Assignment:
Below are the entries to work from; restate word for word the portion that opens with the line containing "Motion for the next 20" and closes with the line containing "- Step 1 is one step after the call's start", keeping both.
START Exercise data
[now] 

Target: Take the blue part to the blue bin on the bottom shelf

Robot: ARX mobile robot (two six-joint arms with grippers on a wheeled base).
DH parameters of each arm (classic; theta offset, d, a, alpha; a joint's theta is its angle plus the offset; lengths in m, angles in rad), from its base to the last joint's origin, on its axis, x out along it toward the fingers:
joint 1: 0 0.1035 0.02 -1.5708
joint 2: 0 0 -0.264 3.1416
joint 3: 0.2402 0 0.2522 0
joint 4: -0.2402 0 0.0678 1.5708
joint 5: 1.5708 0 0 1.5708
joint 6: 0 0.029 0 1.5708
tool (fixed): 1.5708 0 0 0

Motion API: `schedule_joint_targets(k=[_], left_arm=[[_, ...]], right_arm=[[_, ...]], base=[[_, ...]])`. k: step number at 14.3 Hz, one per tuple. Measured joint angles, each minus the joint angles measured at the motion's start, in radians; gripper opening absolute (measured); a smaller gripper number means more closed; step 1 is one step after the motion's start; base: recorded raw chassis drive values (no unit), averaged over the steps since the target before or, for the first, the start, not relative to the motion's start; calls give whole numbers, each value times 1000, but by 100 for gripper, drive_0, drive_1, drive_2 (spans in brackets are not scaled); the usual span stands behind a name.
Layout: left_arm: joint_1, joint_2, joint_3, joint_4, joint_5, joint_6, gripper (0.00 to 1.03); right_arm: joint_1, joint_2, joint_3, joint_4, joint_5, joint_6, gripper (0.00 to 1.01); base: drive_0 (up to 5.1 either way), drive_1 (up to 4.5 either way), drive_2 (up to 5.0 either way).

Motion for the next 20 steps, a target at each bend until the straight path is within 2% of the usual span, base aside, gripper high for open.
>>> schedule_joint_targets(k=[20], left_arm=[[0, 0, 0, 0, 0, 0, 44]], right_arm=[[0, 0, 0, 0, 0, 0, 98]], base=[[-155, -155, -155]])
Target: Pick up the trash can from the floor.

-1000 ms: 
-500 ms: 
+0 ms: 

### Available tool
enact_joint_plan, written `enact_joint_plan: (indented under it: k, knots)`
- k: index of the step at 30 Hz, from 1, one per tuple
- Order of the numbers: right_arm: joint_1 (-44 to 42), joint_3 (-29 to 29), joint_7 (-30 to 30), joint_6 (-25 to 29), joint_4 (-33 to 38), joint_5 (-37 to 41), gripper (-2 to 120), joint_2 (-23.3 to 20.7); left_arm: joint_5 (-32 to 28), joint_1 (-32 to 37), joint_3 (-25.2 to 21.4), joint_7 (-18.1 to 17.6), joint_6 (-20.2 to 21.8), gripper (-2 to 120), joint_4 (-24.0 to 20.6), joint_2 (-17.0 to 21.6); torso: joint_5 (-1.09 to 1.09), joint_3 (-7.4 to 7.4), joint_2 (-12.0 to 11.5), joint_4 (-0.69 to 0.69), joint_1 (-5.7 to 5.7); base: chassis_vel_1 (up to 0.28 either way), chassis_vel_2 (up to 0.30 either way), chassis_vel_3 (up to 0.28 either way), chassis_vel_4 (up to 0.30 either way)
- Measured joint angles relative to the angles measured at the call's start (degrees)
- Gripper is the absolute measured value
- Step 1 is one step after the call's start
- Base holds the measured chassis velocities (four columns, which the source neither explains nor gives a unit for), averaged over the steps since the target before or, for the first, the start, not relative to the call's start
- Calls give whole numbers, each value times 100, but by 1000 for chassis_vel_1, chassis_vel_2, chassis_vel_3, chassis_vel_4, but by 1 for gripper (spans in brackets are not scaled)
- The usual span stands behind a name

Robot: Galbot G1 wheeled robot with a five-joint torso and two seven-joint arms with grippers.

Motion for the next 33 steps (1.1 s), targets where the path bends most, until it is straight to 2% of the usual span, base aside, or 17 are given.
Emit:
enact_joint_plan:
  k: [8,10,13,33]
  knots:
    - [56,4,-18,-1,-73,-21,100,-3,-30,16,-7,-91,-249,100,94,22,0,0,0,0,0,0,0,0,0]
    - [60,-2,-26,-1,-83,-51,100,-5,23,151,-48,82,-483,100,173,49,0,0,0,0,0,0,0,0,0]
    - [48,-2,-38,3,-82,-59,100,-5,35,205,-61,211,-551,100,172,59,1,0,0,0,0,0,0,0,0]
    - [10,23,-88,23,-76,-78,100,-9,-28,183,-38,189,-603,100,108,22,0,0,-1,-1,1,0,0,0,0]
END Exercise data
Your solution:
Motion for the next 20 steps, a target at each bend until the straight path is within 2% of the usual span, base aside, gripper high for open.
>>> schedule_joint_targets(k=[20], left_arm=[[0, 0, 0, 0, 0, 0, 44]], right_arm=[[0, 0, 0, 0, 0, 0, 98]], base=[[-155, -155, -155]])
Target: Pick up the trash can from the floor.

-1000 ms: 
-500 ms: 
+0 ms: 

### Available tool
enact_joint_plan, written `enact_joint_plan: (indented under it: k, knots)`
- k: index of the step at 30 Hz, from 1, one per tuple
- Order of the numbers: right_arm: joint_1 (-44 to 42), joint_3 (-29 to 29), joint_7 (-30 to 30), joint_6 (-25 to 29), joint_4 (-33 to 38), joint_5 (-37 to 41), gripper (-2 to 120), joint_2 (-23.3 to 20.7); left_arm: joint_5 (-32 to 28), joint_1 (-32 to 37), joint_3 (-25.2 to 21.4), joint_7 (-18.1 to 17.6), joint_6 (-20.2 to 21.8), gripper (-2 to 120), joint_4 (-24.0 to 20.6), joint_2 (-17.0 to 21.6); torso: joint_5 (-1.09 to 1.09), joint_3 (-7.4 to 7.4), joint_2 (-12.0 to 11.5), joint_4 (-0.69 to 0.69), joint_1 (-5.7 to 5.7); base: chassis_vel_1 (up to 0.28 either way), chassis_vel_2 (up to 0.30 either way), chassis_vel_3 (up to 0.28 either way), chassis_vel_4 (up to 0.30 either way)
- Measured joint angles relative to the angles measured at the call's start (degrees)
- Gripper is the absolute measured value
- Step 1 is one step after the call's start

That completes the output.